■ What this task involves: Each entry needs to appear again, retyped exactly as it is below.

■ Records to use:
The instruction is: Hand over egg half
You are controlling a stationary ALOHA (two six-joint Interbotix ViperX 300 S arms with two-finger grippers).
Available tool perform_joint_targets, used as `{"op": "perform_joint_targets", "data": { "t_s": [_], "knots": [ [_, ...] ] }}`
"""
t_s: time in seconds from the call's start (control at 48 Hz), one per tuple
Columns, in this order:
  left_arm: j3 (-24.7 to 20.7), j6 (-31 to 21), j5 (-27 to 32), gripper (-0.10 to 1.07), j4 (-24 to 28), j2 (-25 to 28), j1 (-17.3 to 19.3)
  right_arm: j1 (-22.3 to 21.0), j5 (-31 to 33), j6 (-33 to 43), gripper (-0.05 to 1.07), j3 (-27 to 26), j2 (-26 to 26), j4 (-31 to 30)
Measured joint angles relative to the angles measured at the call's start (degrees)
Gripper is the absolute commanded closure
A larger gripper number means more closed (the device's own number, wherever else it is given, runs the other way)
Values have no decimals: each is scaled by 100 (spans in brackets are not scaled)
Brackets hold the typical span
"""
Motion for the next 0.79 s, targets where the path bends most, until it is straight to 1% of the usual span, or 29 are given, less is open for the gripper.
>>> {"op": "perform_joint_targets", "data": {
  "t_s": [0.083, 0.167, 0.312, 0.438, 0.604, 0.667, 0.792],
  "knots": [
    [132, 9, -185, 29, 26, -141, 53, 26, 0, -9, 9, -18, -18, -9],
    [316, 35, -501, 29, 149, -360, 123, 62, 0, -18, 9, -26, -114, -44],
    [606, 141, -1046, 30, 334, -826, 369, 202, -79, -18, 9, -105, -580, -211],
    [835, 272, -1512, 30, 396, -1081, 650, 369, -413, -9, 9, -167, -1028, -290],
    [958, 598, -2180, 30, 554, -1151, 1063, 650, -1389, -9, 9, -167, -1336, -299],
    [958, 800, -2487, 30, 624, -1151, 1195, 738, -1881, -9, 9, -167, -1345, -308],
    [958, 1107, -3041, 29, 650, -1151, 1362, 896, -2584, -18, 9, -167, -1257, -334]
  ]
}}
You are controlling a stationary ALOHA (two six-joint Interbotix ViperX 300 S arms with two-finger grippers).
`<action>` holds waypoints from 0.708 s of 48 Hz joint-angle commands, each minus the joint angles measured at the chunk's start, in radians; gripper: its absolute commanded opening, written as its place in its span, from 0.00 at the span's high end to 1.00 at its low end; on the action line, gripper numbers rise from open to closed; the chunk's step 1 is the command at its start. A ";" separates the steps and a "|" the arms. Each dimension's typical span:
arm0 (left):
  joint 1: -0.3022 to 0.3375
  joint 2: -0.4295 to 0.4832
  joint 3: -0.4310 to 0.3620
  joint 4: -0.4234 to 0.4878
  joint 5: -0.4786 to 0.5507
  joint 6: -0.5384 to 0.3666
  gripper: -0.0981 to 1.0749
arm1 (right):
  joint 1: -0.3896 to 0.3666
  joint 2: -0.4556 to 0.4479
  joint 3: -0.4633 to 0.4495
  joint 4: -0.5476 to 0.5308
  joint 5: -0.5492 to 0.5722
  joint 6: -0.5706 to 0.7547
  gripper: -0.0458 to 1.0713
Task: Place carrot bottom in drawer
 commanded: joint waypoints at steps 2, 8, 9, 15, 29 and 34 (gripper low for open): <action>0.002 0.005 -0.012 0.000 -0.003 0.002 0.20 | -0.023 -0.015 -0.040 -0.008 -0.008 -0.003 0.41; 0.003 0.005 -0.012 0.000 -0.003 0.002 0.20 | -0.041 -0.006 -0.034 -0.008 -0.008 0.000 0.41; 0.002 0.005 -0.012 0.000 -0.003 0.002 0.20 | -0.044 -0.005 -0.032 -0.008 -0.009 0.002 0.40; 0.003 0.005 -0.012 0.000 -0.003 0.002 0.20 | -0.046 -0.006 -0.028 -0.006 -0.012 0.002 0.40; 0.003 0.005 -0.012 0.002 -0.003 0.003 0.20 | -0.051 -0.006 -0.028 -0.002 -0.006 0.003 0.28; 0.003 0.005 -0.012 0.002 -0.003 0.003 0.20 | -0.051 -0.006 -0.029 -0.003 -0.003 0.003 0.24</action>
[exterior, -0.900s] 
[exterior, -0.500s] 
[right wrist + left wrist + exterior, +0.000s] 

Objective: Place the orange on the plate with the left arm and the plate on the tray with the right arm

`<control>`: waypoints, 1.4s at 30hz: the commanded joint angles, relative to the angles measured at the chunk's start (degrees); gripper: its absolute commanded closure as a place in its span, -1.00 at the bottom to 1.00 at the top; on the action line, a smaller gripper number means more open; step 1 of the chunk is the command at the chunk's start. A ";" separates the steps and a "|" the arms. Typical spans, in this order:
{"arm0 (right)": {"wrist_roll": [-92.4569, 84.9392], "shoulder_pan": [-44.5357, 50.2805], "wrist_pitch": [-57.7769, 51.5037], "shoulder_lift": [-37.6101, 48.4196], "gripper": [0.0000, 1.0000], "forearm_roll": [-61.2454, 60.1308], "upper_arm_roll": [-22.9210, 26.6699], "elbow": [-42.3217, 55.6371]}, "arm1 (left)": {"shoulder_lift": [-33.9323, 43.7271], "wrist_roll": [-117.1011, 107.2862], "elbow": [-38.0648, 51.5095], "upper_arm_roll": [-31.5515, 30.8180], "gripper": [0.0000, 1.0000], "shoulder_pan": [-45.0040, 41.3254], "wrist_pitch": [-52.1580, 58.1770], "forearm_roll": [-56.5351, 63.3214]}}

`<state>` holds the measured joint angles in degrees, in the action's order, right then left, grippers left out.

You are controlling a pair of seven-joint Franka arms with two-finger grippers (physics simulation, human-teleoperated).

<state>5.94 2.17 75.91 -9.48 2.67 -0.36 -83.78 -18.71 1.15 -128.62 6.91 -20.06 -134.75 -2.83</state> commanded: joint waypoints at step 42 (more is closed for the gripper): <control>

■ Output below:
The instruction is: Hand over egg half
You are controlling a stationary ALOHA (two six-joint Interbotix ViperX 300 S arms with two-finger grippers).
Available tool perform_joint_targets, used as `{"op": "perform_joint_targets", "data": { "t_s": [_], "knots": [ [_, ...] ] }}`
"""
t_s: time in seconds from the call's start (control at 48 Hz), one per tuple
Columns, in this order:
  left_arm: j3 (-24.7 to 20.7), j6 (-31 to 21), j5 (-27 to 32), gripper (-0.10 to 1.07), j4 (-24 to 28), j2 (-25 to 28), j1 (-17.3 to 19.3)
  right_arm: j1 (-22.3 to 21.0), j5 (-31 to 33), j6 (-33 to 43), gripper (-0.05 to 1.07), j3 (-27 to 26), j2 (-26 to 26), j4 (-31 to 30)
Measured joint angles relative to the angles measured at the call's start (degrees)
Gripper is the absolute commanded closure
A larger gripper number means more closed (the device's own number, wherever else it is given, runs the other way)
Values have no decimals: each is scaled by 100 (spans in brackets are not scaled)
Brackets hold the typical span
"""
Motion for the next 0.79 s, targets where the path bends most, until it is straight to 1% of the usual span, or 29 are given, less is open for the gripper.
>>> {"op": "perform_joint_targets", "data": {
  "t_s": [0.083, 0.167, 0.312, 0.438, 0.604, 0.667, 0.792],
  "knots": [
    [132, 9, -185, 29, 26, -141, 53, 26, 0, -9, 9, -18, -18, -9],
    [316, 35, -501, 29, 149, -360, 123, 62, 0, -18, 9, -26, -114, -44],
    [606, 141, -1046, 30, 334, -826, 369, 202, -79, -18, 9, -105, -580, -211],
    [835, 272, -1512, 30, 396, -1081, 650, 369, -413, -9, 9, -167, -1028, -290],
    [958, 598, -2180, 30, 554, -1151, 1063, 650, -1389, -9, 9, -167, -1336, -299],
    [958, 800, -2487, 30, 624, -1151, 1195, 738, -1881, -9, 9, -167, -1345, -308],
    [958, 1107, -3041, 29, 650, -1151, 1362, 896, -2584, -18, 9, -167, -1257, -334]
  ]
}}
You are controlling a stationary ALOHA (two six-joint Interbotix ViperX 300 S arms with two-finger grippers).
`<action>` holds waypoints from 0.708 s of 48 Hz joint-angle commands, each minus the joint angles measured at the chunk's start, in radians; gripper: its absolute commanded opening, written as its place in its span, from 0.00 at the span's high end to 1.00 at its low end; on the action line, gripper numbers rise from open to closed; the chunk's step 1 is the command at its start. A ";" separates the steps and a "|" the arms. Each dimension's typical span:
arm0 (left):
  joint 1: -0.3022 to 0.3375
  joint 2: -0.4295 to 0.4832
  joint 3: -0.4310 to 0.3620
  joint 4: -0.4234 to 0.4878
  joint 5: -0.4786 to 0.5507
  joint 6: -0.5384 to 0.3666
  gripper: -0.0981 to 1.0749
arm1 (right):
  joint 1: -0.3896 to 0.3666
  joint 2: -0.4556 to 0.4479
  joint 3: -0.4633 to 0.4495
  joint 4: -0.5476 to 0.5308
  joint 5: -0.5492 to 0.5722
  joint 6: -0.5706 to 0.7547
  gripper: -0.0458 to 1.0713
Task: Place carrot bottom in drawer
 commanded: joint waypoints at steps 2, 8, 9, 15, 29 and 34 (gripper low for open): <action>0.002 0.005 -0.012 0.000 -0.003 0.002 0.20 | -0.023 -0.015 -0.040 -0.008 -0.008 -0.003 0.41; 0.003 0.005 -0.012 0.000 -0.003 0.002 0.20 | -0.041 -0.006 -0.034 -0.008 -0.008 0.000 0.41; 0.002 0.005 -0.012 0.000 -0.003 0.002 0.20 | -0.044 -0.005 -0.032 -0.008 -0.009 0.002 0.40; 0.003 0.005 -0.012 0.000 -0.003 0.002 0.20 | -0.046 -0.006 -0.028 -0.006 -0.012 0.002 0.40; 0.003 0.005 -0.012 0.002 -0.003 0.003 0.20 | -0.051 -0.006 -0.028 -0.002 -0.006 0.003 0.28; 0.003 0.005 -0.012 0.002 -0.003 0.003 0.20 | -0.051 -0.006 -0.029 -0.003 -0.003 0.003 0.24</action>
[exterior, -0.900s] 
[exterior, -0.500s] 
[right wrist + left wrist + exterior, +0.000s] 

Objective: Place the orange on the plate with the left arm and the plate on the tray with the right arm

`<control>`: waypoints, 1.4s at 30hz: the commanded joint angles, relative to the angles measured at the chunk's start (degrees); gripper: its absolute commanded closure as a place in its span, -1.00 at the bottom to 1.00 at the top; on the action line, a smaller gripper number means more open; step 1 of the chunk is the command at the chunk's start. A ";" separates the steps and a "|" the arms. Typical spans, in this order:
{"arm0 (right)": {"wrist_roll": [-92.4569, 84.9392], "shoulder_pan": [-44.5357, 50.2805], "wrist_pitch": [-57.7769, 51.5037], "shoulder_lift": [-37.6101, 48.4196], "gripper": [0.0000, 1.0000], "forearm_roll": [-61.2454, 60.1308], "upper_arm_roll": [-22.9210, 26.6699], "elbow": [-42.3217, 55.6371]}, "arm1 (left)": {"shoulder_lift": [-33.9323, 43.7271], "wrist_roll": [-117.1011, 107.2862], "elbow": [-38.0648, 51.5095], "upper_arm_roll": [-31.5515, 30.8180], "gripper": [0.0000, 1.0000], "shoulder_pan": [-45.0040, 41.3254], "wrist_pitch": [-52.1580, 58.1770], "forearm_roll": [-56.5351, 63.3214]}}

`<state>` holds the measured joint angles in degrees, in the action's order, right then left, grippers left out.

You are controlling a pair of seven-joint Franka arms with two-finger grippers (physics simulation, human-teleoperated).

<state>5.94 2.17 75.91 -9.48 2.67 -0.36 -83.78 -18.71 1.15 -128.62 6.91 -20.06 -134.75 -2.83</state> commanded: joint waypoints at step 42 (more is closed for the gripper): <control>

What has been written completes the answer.